EXERCISE BRIEF: Every entry below should be printed exactly, without its images.

TASK INPUT:
╔══
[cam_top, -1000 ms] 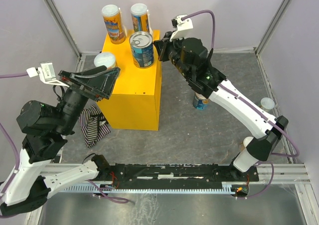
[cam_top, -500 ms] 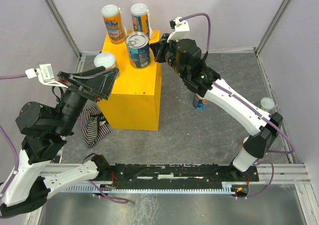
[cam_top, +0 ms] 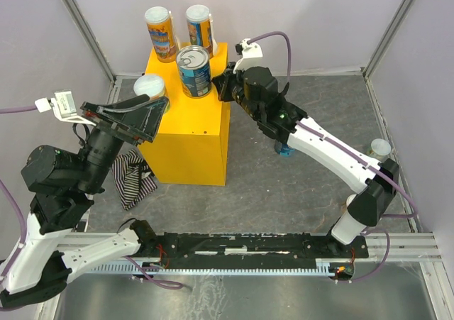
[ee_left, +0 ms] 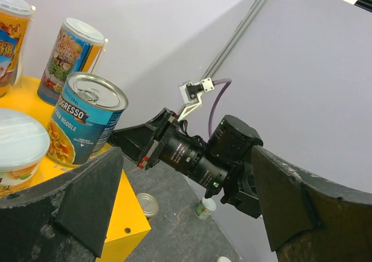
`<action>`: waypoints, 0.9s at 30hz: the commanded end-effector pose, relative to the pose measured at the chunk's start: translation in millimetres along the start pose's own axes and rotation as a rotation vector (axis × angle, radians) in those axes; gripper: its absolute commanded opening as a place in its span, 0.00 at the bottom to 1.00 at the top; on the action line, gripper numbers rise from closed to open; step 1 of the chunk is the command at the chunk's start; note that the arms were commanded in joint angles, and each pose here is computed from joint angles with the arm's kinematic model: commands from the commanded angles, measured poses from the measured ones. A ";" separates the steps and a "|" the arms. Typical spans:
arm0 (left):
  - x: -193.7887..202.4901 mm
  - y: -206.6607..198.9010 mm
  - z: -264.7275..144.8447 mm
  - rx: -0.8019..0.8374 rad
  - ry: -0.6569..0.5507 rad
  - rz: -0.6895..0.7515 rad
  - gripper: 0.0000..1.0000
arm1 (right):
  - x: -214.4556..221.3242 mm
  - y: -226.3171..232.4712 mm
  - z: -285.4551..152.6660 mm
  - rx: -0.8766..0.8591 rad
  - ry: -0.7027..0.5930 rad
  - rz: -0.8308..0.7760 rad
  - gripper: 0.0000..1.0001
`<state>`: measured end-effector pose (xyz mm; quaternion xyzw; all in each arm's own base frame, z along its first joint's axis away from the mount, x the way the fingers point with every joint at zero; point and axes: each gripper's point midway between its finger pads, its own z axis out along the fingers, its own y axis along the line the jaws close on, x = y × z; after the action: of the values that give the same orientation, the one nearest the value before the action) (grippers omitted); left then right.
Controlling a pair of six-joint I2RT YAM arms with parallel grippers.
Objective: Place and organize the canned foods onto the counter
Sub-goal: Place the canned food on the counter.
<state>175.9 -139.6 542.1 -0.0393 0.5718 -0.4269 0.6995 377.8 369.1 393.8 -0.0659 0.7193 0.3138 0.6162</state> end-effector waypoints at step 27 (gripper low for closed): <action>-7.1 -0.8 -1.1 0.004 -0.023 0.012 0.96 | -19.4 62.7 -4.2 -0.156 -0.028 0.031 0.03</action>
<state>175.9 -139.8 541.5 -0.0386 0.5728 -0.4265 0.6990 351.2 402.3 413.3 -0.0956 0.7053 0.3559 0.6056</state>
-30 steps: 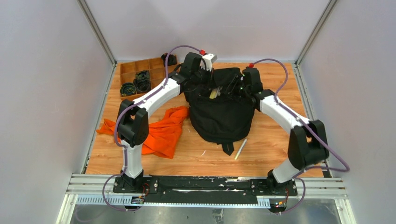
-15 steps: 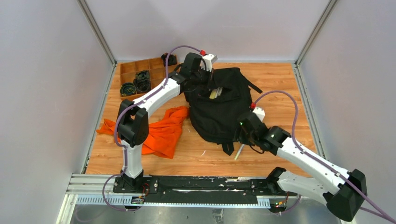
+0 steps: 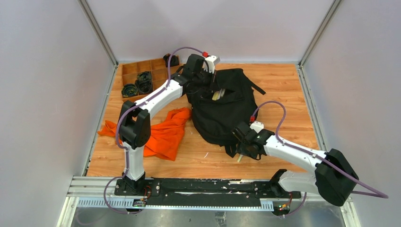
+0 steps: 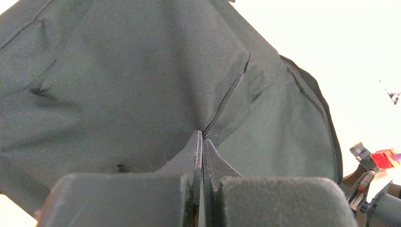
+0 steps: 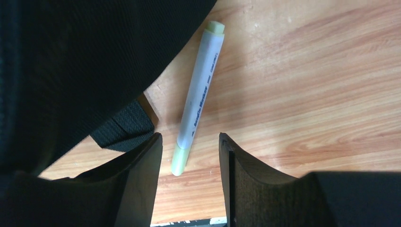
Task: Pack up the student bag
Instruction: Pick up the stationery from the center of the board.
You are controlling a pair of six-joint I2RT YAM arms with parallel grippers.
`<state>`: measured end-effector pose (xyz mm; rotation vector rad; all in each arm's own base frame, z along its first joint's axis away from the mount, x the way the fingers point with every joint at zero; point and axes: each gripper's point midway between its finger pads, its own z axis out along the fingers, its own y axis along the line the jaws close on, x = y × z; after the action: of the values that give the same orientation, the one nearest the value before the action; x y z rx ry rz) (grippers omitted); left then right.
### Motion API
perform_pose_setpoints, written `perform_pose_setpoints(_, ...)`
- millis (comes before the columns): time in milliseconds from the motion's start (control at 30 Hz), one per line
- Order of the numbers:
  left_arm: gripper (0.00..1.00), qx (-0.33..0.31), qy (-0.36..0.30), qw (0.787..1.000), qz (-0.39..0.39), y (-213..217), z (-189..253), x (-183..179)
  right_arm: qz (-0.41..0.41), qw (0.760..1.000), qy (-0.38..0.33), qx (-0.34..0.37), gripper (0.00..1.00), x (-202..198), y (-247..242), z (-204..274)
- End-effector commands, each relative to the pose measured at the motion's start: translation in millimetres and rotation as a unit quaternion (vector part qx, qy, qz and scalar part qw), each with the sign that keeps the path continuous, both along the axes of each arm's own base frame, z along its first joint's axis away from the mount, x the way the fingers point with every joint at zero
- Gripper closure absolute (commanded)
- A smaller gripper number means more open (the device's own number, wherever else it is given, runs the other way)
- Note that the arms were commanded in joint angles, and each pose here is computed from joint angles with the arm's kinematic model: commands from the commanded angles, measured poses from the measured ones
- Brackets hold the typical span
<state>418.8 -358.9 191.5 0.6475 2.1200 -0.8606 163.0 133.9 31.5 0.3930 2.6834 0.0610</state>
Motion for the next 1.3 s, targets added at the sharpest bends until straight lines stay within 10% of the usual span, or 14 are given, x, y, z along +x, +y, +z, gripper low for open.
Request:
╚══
EXERCISE SOLUTION:
[cam_top, -1000 ms] 
[cam_top, -500 ms] 
[cam_top, +0 ms] 
[ee_left, +0 ms] 
`<action>`: waypoints, 0.9s at 30hz: the commanded end-effector pose, relative to the pose measured at the chunk's start: translation in millimetres along the start pose's own axes and rotation as a rotation vector (axis × angle, radians) in those axes; gripper: its absolute commanded opening as a place in its span, 0.00 at the bottom to 1.00 at the top; on the action line, gripper numbers rise from closed to open; step 1 of the chunk is the command at the chunk's start; note that the arms were commanded in joint angles, and each pose here is computed from joint angles with the arm's kinematic model: commands from the commanded angles, measured poses from the measured ones. A ";" separates the steps and a "|" the arms. Typical spans:
arm0 (left):
  - x: -193.7887..202.4901 mm
  - y: -206.6607..198.9010 mm
  - z: -264.7275..144.8447 mm
  - rx: -0.8019..0.8374 rad
  - ry: -0.6569..0.5507 rad
  - rz: -0.6895..0.7515 rad
  - gripper: 0.0000..1.0000
arm1 (right):
  - x: -214.4556..221.3242 mm
  - y: -226.3171..232.4712 mm
  - z: -285.4551..152.6660 mm
  - rx: -0.8766..0.8591 rad
  - ry: -0.7027..0.5930 rad
  - rz: -0.8308..0.7760 rad
  - gripper: 0.0000..1.0001
`<state>`: measured end-effector pose (xyz mm; quaternion xyzw; all in each arm's own base frame, z along its first joint's axis away from the mount, x the way the fingers point with every joint at zero; point and axes: each gripper's point midway between its finger pads, its own z axis out along the fingers, its own y axis along the line the jaws close on, x = y × z; after the action: of the values that give the same orientation, the one nearest the value before the action) (grippers omitted); left then right.
Controlling a pair of six-joint I2RT YAM arms with parallel grippers.
Objective: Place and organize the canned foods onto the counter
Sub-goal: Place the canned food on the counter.
<state>175.9 -139.6 542.1 -0.0393 0.5718 -0.4269 0.6995 377.8 369.1 393.8 -0.0659 0.7193 0.3138 0.6162</state> end-effector waypoints at step 27 (gripper low for closed): <action>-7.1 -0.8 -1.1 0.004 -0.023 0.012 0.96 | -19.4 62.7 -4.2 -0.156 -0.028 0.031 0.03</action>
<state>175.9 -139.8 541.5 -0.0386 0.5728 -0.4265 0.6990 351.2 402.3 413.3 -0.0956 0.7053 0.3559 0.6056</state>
-30 steps: 
-15 steps: 
+0 steps: 
+0 steps: 
+0 steps: 
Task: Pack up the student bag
Instruction: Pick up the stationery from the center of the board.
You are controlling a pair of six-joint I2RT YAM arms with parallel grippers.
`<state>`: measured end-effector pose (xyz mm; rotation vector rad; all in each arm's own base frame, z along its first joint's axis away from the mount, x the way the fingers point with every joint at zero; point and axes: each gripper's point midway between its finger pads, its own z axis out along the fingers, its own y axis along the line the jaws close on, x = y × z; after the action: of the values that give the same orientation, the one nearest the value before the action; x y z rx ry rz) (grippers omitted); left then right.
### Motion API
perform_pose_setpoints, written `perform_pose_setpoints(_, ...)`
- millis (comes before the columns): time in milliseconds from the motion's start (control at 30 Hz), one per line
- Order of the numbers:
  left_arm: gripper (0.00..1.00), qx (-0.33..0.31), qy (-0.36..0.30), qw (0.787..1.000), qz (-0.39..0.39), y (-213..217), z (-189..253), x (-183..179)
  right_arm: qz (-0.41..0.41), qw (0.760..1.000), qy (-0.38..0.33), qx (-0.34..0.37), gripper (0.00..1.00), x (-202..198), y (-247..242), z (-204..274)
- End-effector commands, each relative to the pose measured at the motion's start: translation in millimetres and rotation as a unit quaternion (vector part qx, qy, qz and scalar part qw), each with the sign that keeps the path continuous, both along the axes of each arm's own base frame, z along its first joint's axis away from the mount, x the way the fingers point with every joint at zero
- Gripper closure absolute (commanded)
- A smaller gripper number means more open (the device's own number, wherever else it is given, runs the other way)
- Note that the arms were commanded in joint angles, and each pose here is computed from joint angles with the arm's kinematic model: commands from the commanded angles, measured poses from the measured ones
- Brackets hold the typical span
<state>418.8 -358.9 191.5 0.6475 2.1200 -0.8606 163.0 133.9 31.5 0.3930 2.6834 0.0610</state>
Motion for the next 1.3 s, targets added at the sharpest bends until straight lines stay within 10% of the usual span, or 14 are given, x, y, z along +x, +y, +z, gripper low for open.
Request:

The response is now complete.